Problem details: The answer is to be the data below, written out in full and exactly.

Source information:
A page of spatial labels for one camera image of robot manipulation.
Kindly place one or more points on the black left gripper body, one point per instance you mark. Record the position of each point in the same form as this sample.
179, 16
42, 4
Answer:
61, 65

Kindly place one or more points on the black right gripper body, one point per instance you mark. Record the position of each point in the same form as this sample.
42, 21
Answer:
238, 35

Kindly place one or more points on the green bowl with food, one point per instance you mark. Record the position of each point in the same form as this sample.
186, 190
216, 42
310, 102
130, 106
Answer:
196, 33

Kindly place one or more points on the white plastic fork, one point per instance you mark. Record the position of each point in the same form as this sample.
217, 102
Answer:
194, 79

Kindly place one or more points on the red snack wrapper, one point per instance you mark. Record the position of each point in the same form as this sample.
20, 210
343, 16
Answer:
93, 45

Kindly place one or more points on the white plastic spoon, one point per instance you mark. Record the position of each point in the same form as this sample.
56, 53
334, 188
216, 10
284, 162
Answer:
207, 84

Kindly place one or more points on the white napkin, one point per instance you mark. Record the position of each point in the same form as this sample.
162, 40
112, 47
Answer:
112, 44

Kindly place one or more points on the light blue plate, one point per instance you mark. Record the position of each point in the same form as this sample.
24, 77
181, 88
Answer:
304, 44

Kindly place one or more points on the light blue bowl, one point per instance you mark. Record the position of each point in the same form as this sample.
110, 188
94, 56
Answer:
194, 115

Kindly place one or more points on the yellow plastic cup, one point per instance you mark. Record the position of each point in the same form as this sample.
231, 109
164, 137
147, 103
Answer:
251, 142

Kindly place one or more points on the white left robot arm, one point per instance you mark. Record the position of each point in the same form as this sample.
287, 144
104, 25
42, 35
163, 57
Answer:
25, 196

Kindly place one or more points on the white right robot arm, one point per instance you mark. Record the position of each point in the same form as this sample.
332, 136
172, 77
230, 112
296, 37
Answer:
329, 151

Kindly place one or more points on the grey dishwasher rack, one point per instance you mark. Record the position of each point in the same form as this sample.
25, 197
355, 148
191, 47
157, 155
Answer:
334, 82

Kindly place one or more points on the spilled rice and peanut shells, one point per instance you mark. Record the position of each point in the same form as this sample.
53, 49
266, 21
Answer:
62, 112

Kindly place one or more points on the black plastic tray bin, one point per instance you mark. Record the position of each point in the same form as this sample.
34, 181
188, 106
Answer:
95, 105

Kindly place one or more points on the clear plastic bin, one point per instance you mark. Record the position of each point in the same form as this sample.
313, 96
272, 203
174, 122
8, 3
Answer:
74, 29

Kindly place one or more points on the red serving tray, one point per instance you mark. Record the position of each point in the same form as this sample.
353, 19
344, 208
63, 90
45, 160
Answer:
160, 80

Reply to the task:
A page of spatial labels for one camera image of robot manipulation.
Kindly place one or more points on the black left gripper body, one point per instance you mark. Record the position of each point in the same form as this sample.
179, 16
42, 4
Answer:
61, 65

Kindly place one or more points on the black right gripper body, one point per instance you mark. Record the position of each point in the same form as this sample.
42, 21
Answer:
238, 35

Kindly place one or more points on the green bowl with food, one point per instance you mark. Record the position of each point in the same form as this sample.
186, 190
216, 42
310, 102
130, 106
Answer:
196, 33

Kindly place one or more points on the white plastic fork, one point per instance you mark. Record the position of each point in the same form as this sample.
217, 102
Answer:
194, 79

Kindly place one or more points on the red snack wrapper, one point per instance you mark. Record the position of each point in the same form as this sample.
20, 210
343, 16
Answer:
93, 45

Kindly place one or more points on the white plastic spoon, one point per instance you mark. Record the position of each point in the same form as this sample.
56, 53
334, 188
216, 10
284, 162
Answer:
207, 84

Kindly place one or more points on the white napkin, one point per instance you mark. Record the position of each point in the same form as this sample.
162, 40
112, 47
Answer:
112, 44

Kindly place one or more points on the light blue plate, one point per instance you mark. Record the position of each point in the same form as this sample.
24, 77
181, 88
Answer:
304, 44

Kindly place one or more points on the light blue bowl, one point per instance you mark. Record the position of each point in the same form as this sample.
110, 188
94, 56
Answer:
194, 115

Kindly place one or more points on the yellow plastic cup, one point per instance you mark. Record the position of each point in the same form as this sample.
231, 109
164, 137
147, 103
Answer:
251, 142

Kindly place one or more points on the white left robot arm, one point per instance you mark. Record the position of each point in the same form as this sample.
287, 144
104, 25
42, 35
163, 57
Answer:
25, 196

Kindly place one or more points on the white right robot arm, one point per instance you mark. Record the position of each point in the same form as this sample.
332, 136
172, 77
230, 112
296, 37
Answer:
329, 151

Kindly place one or more points on the grey dishwasher rack, one point per instance you mark. Record the position of each point in the same form as this sample.
25, 197
355, 148
191, 47
157, 155
Answer:
334, 82

Kindly place one or more points on the spilled rice and peanut shells, one point per instance you mark. Record the position of each point in the same form as this sample.
53, 49
266, 21
Answer:
62, 112

Kindly place one or more points on the black plastic tray bin, one point per instance you mark. Record the position of each point in the same form as this sample.
34, 181
188, 106
Answer:
95, 105

Kindly place one or more points on the clear plastic bin, one point per instance you mark. Record the position of each point in the same form as this sample.
313, 96
272, 203
174, 122
8, 3
Answer:
74, 29

Kindly place one or more points on the red serving tray, one point per instance you mark. Record the position of each point in the same form as this sample.
353, 19
344, 208
63, 90
45, 160
Answer:
160, 80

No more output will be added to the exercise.